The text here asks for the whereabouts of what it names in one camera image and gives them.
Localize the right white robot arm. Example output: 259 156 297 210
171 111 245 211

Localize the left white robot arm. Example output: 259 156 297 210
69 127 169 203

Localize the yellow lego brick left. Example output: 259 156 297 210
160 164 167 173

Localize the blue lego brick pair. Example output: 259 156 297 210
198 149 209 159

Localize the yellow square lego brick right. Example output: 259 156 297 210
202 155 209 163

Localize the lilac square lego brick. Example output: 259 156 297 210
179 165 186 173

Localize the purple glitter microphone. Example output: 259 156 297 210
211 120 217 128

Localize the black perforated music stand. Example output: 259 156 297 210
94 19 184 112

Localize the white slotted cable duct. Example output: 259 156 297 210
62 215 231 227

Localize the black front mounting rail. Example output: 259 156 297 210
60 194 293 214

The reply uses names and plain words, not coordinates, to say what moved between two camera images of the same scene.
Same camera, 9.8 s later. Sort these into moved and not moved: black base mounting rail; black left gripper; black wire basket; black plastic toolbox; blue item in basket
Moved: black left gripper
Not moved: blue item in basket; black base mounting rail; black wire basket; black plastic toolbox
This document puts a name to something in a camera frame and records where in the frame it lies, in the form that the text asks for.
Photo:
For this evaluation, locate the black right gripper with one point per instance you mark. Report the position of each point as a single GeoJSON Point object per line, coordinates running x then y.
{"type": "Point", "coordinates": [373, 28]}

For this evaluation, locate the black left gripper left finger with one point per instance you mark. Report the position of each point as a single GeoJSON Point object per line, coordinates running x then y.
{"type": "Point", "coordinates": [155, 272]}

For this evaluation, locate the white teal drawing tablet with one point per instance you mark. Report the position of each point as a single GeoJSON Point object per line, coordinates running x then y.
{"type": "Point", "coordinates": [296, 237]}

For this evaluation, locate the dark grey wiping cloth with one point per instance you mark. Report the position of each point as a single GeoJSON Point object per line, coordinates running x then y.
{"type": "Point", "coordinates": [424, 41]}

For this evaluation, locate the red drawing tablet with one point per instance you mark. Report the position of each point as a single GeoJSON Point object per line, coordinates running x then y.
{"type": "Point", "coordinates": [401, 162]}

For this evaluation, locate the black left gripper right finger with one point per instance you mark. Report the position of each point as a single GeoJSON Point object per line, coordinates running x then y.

= = = = = = =

Assigned task: Find the word "what" in the entries, and copy every line it shows up in.

Response:
The text here asks for the whereabouts of what it names in one camera image and gives them.
The reply uses names and plain words, not coordinates, to say what moved between two camera images of the same scene.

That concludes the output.